WHAT YOU NEED TO DO -> Lines in the listing below that contain the string "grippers" are to be found and copied.

DATA BELOW ->
· · · · ·

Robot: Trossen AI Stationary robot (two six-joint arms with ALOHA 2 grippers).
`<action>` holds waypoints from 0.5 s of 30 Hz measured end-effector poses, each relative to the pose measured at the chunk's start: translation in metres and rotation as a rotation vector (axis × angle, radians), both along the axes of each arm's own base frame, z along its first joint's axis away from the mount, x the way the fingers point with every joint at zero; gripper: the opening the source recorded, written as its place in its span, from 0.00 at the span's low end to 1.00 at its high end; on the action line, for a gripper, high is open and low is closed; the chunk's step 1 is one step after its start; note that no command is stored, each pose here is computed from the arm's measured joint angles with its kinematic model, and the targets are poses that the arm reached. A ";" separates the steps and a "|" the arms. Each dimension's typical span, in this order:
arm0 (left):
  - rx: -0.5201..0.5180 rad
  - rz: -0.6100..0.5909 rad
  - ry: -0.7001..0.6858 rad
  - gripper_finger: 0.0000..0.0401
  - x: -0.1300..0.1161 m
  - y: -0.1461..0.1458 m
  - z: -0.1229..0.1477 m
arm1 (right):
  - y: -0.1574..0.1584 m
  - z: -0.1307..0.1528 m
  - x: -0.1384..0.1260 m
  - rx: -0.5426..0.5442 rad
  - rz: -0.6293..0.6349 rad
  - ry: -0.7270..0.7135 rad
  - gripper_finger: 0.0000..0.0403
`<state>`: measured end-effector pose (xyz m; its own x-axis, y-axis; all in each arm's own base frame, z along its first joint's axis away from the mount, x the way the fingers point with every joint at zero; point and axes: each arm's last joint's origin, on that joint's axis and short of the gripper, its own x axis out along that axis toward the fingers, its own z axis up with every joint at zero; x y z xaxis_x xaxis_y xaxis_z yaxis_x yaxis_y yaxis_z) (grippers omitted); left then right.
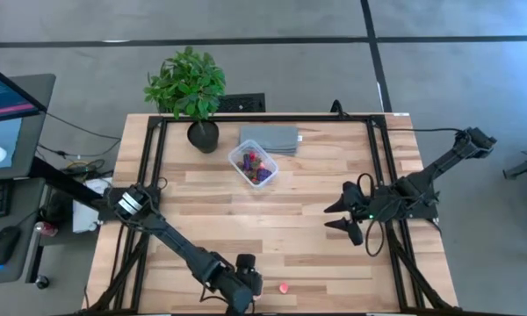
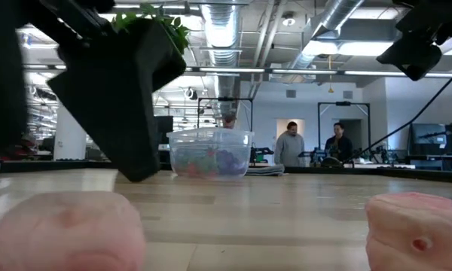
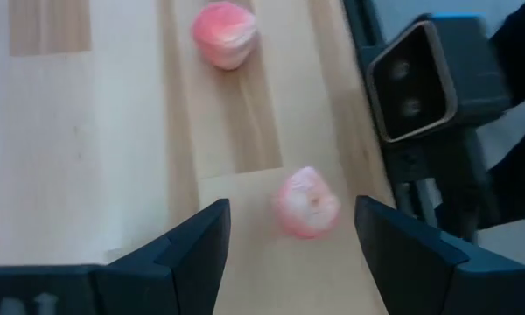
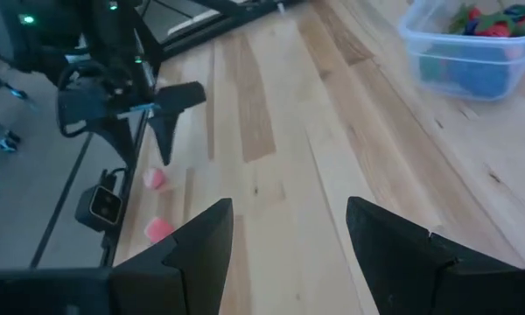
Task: Pick and placing Produce into tupperware
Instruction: Put the pink peach into the transparent bin
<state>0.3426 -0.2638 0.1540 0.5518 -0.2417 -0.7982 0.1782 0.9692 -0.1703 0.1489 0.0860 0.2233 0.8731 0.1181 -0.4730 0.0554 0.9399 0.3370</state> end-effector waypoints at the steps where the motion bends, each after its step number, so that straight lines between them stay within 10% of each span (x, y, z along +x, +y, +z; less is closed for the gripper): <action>1: 0.000 0.002 0.005 0.59 0.001 0.002 0.000 | 0.000 0.000 0.000 -0.002 0.001 0.003 0.62; 15: -0.002 -0.163 0.020 0.59 0.009 0.013 0.000 | -0.001 -0.002 -0.001 -0.031 0.009 0.022 0.62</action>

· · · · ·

FINISHED TASK ->
Robot: Trossen AI Stationary robot (two six-joint arms with ALOHA 2 grippers).
`<state>`: measured end-effector pose (xyz m; its own x-axis, y-axis; all in each arm's own base frame, z along its first joint's axis away from the mount, x the way the fingers point with every joint at zero; point and axes: each arm's last joint's origin, on that joint's axis and short of the gripper, its own x axis out along that axis toward the fingers, its own z axis up with every joint at zero; x y z xaxis_x xaxis_y xaxis_z yaxis_x yaxis_y yaxis_z) (grippers omitted); left then right.

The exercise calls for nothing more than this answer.